Thursday, January 16, 2003

16 Jan 2003

Few buildings even on the North Campus are as dreary as Lorch Hall. I used to say that a university's wealth can be seen in its economics department's opulence. However, in the case of the University of Michigan, I wonder if this really holds true. Although it is a very grand structure, it seems as if built for giants; basketball players would even feel dwarfed walking down the oversized hallways. But it isn't the size itself that is dreary, but the attempts to enliven and modernize the innards of a building that seems to have been designed to revel in the richness of wood, stone, and metal. However, this richness of formed nature is covered with so much manufactured nonsense that what you are left with is not the opulence advertised in the exterior architecture, but a sort of communist inspired triumph of bland.

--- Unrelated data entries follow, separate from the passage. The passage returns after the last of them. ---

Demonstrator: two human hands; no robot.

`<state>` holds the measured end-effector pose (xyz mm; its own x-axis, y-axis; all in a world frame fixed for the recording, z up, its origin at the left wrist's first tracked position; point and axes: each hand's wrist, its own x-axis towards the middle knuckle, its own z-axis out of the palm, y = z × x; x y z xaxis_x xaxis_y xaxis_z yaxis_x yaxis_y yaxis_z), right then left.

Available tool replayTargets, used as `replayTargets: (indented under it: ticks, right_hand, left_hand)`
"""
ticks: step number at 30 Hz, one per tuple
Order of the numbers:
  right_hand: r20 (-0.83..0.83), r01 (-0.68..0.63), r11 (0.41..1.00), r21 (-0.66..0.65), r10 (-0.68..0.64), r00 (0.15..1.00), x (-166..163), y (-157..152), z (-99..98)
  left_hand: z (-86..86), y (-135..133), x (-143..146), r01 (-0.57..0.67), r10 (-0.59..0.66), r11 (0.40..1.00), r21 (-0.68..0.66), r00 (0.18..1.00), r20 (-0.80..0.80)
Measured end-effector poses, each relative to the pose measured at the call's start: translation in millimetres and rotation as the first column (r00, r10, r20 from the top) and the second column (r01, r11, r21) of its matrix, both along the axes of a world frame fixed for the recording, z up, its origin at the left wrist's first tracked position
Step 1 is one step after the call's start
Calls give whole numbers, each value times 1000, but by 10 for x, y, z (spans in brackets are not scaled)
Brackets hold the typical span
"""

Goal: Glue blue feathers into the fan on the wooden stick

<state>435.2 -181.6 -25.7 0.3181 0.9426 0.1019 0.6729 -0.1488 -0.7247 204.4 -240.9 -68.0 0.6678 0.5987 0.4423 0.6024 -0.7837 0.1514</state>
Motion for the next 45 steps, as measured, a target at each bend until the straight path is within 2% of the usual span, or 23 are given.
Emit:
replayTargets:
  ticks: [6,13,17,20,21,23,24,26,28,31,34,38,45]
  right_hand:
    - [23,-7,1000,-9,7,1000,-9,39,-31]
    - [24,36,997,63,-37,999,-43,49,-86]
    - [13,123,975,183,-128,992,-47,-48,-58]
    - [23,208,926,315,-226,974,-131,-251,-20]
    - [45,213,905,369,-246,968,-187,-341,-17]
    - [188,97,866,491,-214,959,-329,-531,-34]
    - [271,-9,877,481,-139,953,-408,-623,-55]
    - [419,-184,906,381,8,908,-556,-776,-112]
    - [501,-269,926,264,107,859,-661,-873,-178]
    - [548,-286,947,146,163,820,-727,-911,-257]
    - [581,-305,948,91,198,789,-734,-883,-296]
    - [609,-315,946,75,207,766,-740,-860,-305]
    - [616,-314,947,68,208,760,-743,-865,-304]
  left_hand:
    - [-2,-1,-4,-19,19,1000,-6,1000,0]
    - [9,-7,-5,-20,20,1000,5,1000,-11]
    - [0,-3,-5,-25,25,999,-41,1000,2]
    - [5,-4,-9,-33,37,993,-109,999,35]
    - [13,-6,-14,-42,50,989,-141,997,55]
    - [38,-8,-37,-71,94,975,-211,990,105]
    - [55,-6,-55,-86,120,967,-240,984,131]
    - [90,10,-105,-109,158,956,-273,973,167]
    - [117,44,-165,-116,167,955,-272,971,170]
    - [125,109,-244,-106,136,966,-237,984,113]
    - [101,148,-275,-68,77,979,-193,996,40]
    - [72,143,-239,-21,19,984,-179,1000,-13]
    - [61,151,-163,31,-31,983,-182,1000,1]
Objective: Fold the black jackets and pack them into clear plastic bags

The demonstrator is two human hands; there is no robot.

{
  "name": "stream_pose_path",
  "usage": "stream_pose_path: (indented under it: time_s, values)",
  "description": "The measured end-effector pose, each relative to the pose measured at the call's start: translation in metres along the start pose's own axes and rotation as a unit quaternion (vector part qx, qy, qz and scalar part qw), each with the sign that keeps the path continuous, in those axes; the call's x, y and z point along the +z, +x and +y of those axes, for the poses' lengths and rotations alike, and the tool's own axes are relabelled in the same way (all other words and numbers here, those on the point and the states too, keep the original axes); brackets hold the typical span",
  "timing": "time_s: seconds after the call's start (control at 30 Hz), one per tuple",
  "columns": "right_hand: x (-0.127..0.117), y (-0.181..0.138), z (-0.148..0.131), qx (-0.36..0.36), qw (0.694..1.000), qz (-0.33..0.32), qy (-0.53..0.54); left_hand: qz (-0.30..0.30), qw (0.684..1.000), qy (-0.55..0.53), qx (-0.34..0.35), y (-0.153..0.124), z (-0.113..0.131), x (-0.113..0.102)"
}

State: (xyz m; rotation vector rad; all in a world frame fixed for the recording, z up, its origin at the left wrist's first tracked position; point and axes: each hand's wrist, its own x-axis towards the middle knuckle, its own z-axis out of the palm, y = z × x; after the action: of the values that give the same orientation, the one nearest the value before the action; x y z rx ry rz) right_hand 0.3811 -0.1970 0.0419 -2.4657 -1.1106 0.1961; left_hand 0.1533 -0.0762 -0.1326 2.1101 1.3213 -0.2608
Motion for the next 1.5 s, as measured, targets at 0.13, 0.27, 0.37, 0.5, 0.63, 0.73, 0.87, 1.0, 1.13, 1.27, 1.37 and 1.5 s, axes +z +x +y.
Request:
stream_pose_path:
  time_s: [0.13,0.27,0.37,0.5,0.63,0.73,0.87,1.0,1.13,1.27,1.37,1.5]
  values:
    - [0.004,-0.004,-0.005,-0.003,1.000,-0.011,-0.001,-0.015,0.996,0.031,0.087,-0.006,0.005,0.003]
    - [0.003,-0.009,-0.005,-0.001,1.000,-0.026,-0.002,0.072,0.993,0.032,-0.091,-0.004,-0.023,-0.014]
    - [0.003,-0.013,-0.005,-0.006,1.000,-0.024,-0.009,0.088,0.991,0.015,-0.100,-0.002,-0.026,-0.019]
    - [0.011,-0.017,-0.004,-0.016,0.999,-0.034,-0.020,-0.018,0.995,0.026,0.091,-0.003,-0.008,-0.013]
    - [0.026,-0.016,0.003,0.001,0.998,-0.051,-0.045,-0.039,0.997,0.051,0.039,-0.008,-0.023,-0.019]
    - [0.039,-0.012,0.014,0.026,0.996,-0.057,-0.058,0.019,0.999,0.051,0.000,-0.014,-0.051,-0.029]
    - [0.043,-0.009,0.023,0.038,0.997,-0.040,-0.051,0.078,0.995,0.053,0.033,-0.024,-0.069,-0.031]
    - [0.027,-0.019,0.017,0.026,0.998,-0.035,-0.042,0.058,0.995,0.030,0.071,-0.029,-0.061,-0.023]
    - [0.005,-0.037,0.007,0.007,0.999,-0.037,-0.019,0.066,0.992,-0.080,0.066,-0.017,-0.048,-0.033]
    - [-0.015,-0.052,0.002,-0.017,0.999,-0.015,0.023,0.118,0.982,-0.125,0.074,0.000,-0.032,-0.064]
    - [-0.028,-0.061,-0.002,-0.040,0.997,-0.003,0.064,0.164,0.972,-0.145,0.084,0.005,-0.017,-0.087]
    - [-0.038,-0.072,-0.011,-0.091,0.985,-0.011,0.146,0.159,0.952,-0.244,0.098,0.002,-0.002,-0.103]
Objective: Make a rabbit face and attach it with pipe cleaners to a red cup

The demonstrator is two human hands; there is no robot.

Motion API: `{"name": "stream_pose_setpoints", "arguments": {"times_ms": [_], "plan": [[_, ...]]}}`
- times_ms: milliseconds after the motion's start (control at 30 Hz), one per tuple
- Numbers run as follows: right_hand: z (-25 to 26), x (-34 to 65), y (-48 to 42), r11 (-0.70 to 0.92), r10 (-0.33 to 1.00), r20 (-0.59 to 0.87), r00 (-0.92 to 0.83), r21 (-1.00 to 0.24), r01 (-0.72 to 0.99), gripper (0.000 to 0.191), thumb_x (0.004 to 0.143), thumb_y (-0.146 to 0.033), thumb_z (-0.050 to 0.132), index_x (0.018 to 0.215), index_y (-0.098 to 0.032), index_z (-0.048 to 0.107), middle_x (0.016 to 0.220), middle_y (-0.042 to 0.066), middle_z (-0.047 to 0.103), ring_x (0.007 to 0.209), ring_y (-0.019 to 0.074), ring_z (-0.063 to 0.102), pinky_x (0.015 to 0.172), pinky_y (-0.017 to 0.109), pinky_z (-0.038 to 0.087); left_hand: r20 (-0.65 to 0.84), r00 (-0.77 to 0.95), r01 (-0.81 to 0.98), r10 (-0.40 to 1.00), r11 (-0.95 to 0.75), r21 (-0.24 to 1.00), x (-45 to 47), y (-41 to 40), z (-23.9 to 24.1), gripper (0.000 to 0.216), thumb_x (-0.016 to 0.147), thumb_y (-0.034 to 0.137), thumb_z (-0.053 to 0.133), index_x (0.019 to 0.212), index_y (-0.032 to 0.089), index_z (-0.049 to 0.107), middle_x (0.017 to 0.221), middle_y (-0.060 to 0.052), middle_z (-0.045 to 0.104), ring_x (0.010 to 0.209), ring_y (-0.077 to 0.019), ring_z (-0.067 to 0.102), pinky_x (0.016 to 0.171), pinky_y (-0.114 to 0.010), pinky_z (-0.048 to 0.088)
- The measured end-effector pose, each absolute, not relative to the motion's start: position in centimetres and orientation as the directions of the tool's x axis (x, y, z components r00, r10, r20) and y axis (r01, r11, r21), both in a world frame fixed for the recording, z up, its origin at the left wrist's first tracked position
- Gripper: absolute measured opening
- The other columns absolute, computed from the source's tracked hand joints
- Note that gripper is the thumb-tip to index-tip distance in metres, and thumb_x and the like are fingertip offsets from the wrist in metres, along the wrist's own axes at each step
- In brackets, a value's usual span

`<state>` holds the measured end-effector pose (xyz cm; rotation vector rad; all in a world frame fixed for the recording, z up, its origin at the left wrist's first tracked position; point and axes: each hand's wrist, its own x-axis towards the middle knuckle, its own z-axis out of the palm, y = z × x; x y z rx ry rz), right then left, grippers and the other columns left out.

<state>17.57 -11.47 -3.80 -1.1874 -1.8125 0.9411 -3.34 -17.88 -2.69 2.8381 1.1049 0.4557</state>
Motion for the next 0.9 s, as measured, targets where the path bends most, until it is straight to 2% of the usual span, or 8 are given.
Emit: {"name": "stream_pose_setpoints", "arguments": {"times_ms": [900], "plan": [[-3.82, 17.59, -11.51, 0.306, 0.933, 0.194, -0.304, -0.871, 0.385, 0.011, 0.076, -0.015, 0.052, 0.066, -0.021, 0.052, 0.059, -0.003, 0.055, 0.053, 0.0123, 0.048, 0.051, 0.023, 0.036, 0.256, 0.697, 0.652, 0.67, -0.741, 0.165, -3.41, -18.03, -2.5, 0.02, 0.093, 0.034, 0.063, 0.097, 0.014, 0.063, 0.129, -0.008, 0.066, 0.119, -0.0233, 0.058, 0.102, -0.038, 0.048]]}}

Instead of filling the space with warmth and - admittedly "formed" - nature, hallways are painted painful shades of pastel creams, pistachio, and cappuccino brown. Instead of vaulted stone (or even plastered!) ceilings, there hang the ever-present, and always suffocating ceiling tiles; a painful leftover scar from a cheap retrofit. If the original architect were to see this structure now, what would he say? Would he wish he allowed for future retrofits to his original layout? Would he go stark raving mad? The Dana building is nearing the end of its makeover and green retrofit. Will someone say the same about it as I do about Lorch? Is it really important to use "green" products in a retrofit of the School of Natural Resources? And, really, who decided to use such vertigo-inducing materials for the bathroom stalls?